En réalité, ce parti n'est pas heureux, ou du moins pas complètement assumé. Le choix de l'époque et du lieu ne sont pas le fait du hasard : le village décrit dans le livret est une assemblée de pêcheurs isolés qui, en cas de coup dur, ne peut compter que sur elle-même et sur la solidarité de ses membres ; par construction, cette communauté ne peut tolérer la différence d'un des siens, car celle-ci porte en elle le germe d'un individualisme qui viendrait mettre en péril cette construction sociale.

Dans ces conditions, que nous apporte cette transposition, alors que les années Thatcher sont plutôt une décennie d'individualisme triomphant ? Figurer une cité de mineurs gallois confrontée à la fermeture de son site aurait eu davantage de sens. Reste un spectacle coloré et agréable, des personnages bien campés, une direction d'acteur efficace : seul bémol, une scène orgiaque faussement provocante dont on peine à trouver la justification.

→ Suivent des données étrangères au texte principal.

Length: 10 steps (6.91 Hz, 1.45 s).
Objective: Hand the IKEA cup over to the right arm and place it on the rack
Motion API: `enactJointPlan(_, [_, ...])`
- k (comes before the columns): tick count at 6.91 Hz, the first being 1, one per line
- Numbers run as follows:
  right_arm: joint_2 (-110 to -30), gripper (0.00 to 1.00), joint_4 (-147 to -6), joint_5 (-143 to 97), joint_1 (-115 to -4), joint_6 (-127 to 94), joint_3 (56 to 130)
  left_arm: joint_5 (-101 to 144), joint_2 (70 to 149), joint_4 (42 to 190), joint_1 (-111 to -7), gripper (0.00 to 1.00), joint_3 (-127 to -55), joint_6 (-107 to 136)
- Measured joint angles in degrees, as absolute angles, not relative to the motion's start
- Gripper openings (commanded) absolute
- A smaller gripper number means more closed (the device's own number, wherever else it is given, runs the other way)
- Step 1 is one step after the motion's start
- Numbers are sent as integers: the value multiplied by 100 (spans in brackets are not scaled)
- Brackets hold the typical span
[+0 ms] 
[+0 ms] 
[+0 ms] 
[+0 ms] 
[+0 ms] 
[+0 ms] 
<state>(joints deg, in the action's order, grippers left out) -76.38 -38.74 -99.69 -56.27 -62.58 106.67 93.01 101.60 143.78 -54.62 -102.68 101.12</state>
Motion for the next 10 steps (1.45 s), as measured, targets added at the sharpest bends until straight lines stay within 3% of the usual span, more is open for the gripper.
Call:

J'attendais avec beaucoup d'intérêt la présence sur le podium de Stéphane Denève : c'est Roderick Brydon qui le remplace, avec professionnalisme mais sans grand génie. On en vient parfois même à regretter le James Conlon de la création, excessivement bruyant mais plus engagé.
 
 

Placido CARREROTTI

Notes
1. Une quinzaine de Comtesse, une dizaine de Rosalinde, maintenant une demi douzaine d'Ellen Ford : plus de 20 apparitions en moins de 6 mois, il n'y a que le "prix de gros" qui puisse justifier une telle présence.